Task objective: Your answer should consist of each line below that includes the word "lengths".

Provided material:
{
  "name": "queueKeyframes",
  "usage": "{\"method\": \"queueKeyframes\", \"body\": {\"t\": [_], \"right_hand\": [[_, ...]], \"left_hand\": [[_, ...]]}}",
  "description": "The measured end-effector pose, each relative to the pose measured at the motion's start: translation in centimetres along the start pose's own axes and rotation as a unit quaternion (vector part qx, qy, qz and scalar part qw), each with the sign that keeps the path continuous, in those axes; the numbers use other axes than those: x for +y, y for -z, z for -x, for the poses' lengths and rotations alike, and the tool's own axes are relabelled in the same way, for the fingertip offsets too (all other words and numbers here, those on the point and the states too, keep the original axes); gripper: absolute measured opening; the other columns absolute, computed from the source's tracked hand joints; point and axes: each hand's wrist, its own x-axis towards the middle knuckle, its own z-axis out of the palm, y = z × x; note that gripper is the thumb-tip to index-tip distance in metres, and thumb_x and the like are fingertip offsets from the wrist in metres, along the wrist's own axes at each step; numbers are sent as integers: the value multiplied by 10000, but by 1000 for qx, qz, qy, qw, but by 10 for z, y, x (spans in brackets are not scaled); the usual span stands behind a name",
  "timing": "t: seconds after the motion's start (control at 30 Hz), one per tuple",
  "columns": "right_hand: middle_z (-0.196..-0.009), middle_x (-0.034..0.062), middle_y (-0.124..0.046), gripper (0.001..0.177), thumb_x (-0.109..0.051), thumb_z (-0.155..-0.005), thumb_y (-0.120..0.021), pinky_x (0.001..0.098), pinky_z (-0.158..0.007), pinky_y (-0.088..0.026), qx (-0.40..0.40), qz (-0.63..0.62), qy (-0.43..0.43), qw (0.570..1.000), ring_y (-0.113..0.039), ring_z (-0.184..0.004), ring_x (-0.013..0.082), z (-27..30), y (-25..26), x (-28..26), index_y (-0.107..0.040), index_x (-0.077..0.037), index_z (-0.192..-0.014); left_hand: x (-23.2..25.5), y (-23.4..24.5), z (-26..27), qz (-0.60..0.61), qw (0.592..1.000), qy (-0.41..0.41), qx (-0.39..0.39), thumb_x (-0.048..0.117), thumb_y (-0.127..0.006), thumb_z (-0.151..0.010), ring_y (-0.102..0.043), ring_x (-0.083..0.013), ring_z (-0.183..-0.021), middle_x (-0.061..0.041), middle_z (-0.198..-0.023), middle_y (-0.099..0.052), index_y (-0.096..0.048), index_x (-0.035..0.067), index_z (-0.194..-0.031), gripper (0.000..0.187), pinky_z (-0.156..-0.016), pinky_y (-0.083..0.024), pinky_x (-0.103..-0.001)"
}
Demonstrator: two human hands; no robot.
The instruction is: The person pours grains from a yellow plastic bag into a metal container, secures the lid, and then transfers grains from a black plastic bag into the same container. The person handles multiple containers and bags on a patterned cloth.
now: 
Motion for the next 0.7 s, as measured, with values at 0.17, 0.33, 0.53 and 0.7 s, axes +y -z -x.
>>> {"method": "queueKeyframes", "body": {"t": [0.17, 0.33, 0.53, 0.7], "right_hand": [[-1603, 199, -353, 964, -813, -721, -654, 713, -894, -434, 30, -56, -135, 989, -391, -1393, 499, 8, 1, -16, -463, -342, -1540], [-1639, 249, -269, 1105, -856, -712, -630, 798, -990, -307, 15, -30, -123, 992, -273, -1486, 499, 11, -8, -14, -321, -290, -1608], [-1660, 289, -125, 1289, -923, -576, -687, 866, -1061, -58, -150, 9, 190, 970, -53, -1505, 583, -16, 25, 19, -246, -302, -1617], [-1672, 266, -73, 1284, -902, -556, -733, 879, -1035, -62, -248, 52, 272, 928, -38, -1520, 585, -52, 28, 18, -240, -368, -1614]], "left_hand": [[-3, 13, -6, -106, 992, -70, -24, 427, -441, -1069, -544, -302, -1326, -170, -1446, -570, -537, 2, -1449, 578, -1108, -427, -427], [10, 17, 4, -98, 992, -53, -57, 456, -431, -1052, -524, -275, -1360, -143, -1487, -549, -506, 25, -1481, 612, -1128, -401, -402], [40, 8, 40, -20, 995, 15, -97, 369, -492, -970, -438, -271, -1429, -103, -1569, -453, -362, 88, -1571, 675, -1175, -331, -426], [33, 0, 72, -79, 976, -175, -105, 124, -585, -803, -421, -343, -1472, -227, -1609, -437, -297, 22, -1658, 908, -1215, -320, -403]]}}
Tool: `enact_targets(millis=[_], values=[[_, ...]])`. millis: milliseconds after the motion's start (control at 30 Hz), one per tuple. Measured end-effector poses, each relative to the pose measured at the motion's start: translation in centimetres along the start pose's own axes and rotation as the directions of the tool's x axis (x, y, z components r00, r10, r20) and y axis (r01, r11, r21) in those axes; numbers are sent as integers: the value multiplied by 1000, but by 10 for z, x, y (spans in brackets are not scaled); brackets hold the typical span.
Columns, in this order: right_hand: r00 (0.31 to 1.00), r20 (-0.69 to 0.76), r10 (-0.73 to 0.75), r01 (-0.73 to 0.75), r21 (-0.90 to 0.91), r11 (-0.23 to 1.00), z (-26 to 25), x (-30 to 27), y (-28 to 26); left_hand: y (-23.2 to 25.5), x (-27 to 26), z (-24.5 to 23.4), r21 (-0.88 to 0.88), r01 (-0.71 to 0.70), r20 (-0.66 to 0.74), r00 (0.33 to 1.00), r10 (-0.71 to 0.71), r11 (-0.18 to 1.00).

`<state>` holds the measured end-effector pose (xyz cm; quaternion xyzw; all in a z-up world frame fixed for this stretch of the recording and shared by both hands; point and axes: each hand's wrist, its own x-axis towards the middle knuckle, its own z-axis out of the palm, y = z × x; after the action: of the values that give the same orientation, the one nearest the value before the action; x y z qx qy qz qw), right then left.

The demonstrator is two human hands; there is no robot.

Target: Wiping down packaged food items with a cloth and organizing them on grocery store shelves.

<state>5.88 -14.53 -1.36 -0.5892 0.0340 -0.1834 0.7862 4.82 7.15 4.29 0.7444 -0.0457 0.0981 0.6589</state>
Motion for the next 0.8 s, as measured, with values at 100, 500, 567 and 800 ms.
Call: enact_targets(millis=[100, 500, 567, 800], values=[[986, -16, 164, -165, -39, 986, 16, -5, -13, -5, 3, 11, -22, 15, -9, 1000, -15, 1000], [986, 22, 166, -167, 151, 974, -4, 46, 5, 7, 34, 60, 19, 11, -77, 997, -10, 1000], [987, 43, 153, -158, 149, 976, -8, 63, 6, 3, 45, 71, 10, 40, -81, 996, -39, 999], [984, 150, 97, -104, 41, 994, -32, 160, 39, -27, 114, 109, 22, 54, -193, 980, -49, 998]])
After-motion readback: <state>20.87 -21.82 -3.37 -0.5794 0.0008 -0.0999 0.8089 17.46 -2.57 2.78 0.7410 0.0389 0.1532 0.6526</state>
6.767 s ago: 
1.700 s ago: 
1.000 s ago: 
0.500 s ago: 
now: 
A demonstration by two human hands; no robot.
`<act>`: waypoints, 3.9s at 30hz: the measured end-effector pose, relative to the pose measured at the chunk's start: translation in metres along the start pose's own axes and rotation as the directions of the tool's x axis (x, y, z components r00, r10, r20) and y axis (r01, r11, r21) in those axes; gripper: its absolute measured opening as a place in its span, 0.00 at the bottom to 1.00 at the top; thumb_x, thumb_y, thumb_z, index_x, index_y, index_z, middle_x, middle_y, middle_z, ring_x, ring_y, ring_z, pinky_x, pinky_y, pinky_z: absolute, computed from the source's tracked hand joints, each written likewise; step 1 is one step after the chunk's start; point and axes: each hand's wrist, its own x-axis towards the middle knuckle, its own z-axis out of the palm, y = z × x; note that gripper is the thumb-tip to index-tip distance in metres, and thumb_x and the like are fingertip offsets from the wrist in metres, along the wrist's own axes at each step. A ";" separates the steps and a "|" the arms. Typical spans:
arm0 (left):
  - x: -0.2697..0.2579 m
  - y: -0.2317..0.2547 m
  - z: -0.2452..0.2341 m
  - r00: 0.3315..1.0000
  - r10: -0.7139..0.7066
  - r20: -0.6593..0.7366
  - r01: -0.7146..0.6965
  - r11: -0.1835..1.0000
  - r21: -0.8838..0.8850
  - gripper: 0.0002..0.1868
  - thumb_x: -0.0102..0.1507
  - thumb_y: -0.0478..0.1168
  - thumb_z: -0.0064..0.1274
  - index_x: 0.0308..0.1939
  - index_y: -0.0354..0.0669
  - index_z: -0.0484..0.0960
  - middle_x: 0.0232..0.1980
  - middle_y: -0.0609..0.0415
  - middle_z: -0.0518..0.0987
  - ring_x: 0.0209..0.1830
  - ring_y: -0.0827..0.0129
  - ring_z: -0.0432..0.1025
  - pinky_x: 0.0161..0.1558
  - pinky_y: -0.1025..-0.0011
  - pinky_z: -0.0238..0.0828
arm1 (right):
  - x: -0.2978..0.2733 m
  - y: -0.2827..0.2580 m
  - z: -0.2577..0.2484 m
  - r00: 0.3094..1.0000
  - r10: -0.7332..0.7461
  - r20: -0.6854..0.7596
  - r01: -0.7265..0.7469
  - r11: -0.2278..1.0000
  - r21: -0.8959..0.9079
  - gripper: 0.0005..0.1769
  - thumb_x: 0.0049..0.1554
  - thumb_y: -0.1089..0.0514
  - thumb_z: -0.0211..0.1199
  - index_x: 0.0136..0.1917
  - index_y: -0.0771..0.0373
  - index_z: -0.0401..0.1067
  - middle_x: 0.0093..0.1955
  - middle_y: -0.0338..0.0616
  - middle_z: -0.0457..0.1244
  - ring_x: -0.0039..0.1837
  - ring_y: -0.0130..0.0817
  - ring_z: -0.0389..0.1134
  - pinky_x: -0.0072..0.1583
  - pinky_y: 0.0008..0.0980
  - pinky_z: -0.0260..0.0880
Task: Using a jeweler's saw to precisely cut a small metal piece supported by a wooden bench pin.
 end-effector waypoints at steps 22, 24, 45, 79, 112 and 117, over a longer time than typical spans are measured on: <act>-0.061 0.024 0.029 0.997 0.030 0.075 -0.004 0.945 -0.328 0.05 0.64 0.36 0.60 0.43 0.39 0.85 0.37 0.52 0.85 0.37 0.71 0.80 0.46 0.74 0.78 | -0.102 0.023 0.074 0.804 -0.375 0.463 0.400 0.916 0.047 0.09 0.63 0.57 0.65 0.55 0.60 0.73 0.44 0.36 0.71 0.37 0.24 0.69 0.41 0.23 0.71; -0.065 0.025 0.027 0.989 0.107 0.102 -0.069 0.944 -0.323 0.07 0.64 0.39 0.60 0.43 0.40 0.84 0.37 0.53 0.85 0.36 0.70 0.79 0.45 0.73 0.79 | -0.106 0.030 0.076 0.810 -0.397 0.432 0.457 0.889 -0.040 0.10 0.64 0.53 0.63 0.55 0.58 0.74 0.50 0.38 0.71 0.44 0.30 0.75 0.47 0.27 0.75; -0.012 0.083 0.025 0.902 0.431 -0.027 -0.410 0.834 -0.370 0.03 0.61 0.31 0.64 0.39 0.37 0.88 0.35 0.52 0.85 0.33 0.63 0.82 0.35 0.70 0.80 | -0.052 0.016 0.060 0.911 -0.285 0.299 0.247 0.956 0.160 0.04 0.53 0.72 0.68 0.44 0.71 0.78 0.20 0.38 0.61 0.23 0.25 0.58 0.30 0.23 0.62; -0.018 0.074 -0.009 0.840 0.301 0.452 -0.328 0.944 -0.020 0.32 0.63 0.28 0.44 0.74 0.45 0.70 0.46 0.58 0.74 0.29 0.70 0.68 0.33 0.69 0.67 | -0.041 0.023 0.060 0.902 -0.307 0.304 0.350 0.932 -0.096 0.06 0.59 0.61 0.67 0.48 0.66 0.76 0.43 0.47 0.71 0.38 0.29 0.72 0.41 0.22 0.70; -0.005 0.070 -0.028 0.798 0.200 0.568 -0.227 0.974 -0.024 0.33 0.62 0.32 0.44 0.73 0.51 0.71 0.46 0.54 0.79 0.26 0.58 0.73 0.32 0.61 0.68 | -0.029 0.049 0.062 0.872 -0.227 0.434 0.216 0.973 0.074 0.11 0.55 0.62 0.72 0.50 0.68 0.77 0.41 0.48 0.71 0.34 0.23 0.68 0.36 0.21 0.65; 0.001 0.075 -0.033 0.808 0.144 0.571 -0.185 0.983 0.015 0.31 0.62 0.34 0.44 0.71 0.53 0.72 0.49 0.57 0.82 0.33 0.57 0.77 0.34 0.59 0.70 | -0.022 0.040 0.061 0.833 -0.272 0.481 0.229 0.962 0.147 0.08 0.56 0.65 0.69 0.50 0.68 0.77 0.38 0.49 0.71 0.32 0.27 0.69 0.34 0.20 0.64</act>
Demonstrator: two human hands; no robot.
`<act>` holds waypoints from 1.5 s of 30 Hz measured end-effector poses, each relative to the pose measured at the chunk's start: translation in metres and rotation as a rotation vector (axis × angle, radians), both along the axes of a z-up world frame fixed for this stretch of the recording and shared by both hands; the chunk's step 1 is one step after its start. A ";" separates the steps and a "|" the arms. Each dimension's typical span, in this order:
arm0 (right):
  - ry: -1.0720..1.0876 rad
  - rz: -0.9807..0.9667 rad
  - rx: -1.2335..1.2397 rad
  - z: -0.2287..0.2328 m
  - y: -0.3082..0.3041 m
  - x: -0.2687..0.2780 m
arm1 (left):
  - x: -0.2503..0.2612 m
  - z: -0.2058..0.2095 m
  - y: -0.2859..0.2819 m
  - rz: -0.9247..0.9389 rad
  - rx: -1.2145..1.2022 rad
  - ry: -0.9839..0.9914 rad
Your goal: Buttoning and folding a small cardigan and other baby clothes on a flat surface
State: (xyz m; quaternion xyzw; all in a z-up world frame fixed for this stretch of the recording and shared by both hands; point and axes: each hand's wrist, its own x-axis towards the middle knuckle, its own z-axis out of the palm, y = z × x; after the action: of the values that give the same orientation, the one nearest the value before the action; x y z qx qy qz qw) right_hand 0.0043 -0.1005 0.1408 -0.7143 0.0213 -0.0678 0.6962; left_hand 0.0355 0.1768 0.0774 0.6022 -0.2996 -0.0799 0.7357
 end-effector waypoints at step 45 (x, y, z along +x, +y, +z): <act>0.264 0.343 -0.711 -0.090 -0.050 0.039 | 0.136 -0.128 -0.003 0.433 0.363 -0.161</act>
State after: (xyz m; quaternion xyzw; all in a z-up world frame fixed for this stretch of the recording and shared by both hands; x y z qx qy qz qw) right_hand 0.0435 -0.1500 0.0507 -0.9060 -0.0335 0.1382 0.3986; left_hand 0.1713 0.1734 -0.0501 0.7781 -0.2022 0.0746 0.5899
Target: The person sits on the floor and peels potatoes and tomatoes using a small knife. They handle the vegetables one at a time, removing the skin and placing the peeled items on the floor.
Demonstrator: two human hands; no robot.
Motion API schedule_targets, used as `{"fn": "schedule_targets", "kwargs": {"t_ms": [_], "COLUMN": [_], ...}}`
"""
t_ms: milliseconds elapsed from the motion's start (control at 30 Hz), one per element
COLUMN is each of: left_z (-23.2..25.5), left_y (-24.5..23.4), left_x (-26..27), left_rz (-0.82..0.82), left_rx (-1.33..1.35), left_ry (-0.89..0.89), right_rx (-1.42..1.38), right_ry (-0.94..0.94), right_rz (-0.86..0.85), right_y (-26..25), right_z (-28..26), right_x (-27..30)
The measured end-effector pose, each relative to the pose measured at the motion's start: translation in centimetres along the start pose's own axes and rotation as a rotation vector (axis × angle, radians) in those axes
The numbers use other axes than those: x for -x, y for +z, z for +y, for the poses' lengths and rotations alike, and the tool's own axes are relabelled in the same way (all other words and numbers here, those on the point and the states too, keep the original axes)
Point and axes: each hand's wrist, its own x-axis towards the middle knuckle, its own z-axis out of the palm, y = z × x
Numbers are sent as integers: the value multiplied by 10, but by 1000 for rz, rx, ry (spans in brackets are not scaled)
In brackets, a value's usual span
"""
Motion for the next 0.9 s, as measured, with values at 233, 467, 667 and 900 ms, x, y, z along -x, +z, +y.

Answer area:
  "description": "The measured end-effector pose, each relative to the pose measured at the motion's start: translation in centimetres along the start pose's own axes and rotation as a unit quaternion (vector part qx, qy, qz and scalar part qw), each with the sign that keeps the path continuous, in those axes; the numbers use other axes than those: x for +y, y for -z, z for -x, for the poses' lengths and rotations alike, and the tool's own axes are relabelled in the same way, for the fingertip offsets too (all other words and numbers here, those on the point and the states too, keep the original axes); gripper: absolute measured opening; the other columns absolute, computed from the source's tracked hand joints; point and axes: each hand's wrist, its own x-axis towards the middle knuckle, its own z-axis out of the palm, y = z × x; note that gripper is the thumb-tip to index-tip distance in metres, and thumb_x and the like are fingertip offsets from the wrist in metres, along the wrist's own axes at each step; numbers are sent as integers: the value multiplied by 10000, but by 1000 for qx, qz, qy, qw, but by 10 for z, y, x (spans in brackets are not scaled); the usual span stands behind a name",
The numbers use other axes than those: x for -x, y for +z, z for +y, for the poses' lengths and rotations alike, and the tool's own axes are relabelled in the same way (all other words and numbers here, those on the point and the states too, keep the original axes)

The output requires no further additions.